··· Data listing ···

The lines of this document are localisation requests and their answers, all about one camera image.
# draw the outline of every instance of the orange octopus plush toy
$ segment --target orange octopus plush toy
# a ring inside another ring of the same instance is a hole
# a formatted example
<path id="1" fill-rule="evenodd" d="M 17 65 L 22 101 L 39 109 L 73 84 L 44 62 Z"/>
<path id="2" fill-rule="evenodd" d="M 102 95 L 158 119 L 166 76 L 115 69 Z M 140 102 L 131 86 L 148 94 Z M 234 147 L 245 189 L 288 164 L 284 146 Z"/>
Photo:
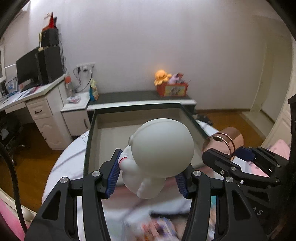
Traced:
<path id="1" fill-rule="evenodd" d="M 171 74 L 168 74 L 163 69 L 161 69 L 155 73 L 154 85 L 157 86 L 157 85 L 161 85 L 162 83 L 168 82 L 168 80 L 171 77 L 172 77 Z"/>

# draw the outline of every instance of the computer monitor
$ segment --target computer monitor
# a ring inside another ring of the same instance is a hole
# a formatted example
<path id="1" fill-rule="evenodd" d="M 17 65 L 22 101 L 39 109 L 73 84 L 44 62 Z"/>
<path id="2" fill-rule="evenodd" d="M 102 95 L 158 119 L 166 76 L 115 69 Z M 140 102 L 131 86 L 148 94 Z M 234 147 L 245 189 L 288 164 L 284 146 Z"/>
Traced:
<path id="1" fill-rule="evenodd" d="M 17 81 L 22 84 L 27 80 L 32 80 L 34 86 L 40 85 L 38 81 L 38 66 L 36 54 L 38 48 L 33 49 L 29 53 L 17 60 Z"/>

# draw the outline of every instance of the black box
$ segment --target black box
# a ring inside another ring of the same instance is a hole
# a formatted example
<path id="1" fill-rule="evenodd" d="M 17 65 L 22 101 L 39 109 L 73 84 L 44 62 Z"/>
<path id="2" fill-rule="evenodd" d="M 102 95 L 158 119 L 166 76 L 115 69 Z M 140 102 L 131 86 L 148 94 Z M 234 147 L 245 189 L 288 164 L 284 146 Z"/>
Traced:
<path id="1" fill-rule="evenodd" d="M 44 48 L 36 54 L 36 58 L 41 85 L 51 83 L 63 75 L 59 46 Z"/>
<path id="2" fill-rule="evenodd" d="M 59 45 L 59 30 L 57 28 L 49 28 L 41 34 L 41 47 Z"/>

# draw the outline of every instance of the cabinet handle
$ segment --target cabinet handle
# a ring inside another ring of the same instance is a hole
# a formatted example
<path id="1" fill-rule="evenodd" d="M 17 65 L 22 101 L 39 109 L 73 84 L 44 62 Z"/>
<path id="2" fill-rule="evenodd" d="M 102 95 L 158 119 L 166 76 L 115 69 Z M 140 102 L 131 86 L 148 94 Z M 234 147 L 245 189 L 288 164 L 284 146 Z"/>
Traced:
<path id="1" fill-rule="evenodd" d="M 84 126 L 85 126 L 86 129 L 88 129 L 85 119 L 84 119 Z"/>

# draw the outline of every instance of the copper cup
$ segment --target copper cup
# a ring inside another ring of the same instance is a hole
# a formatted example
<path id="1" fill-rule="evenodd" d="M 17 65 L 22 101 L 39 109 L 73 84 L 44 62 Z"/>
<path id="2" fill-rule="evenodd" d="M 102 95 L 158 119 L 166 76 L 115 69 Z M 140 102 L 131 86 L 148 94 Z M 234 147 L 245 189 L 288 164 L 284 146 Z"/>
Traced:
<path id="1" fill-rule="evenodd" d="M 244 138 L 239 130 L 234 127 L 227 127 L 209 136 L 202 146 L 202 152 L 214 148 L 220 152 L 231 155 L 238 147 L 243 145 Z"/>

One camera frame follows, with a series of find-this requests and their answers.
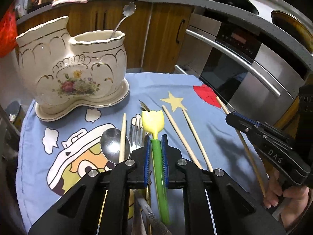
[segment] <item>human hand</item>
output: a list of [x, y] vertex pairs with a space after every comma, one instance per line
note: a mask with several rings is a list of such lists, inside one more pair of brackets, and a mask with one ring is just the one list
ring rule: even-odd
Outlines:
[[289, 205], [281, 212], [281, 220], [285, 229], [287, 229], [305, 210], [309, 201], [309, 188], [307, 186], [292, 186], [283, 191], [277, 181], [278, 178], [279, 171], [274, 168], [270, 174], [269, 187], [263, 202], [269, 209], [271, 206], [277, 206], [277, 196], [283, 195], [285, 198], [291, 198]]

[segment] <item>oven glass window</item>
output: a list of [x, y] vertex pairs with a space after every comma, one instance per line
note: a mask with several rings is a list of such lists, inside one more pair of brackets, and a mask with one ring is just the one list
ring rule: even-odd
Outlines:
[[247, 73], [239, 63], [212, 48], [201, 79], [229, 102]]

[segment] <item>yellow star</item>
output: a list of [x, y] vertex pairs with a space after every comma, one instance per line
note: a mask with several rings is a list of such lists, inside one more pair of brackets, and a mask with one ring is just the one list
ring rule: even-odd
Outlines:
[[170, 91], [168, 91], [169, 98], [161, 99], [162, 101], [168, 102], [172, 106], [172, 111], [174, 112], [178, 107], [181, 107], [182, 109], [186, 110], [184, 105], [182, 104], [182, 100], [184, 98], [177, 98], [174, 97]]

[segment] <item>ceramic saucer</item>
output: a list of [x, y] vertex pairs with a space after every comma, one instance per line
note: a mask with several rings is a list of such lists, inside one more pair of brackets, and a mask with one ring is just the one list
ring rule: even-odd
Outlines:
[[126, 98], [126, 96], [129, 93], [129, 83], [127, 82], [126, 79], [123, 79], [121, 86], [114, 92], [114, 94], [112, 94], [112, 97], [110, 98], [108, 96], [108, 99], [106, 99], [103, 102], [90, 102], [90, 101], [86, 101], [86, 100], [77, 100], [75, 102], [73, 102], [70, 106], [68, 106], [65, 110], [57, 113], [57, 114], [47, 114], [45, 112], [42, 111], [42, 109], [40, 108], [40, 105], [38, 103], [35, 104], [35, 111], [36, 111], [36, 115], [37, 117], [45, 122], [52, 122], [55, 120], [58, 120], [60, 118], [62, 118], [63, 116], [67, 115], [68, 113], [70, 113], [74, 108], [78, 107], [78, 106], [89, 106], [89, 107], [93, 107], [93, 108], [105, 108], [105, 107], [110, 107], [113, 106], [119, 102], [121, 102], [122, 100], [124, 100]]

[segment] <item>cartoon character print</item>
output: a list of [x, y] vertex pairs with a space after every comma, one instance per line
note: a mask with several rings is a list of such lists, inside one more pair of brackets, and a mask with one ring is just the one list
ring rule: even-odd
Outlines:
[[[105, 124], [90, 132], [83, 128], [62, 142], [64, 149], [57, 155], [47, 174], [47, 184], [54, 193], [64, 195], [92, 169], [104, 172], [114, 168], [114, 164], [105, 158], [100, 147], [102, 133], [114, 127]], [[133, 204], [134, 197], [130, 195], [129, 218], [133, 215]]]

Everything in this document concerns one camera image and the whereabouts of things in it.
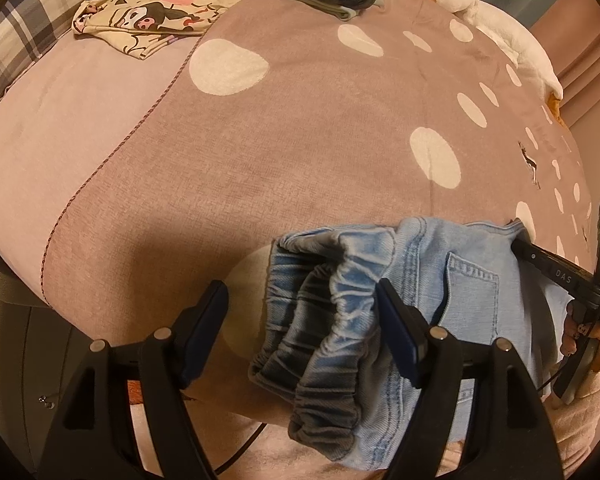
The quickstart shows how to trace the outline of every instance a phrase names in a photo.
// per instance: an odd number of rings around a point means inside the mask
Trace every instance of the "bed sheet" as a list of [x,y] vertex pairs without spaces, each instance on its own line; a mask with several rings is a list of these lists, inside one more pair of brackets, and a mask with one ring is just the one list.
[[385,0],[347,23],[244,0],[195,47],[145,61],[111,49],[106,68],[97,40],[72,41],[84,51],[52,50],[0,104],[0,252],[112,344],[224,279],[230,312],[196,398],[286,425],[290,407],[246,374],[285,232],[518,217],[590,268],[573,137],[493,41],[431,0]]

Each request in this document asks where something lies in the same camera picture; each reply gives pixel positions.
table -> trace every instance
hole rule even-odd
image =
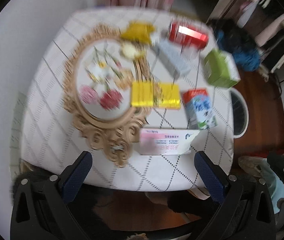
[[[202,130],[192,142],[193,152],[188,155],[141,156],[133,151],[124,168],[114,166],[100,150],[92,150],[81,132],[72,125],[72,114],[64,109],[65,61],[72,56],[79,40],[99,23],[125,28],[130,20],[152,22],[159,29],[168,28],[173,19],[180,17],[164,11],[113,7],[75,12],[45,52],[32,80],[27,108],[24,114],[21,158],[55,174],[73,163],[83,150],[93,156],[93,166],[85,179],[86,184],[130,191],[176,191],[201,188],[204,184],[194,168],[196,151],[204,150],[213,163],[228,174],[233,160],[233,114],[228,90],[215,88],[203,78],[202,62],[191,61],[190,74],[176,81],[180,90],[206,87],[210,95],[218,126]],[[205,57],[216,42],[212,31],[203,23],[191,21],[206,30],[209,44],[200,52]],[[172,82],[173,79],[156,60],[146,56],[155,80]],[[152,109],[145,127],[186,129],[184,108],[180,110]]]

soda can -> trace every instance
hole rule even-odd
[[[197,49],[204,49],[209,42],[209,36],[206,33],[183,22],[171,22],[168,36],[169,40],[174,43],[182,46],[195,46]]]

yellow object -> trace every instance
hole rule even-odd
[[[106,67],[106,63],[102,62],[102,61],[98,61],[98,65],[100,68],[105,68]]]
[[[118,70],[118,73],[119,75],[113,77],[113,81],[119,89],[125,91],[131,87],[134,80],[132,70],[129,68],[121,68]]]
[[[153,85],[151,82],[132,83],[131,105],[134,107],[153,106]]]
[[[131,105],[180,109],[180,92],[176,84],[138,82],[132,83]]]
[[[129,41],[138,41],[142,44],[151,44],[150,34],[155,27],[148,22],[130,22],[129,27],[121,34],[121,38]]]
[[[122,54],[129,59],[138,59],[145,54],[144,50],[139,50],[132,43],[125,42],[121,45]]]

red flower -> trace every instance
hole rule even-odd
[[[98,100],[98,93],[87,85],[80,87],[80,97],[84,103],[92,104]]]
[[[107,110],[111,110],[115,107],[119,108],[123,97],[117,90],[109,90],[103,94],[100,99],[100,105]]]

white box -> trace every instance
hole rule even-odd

···

### Assignment
Only lines containing the string "black" are needed. Pull each of them out of the records above.

### Task result
# draw the outline of every instance of the black box
$ segment --target black box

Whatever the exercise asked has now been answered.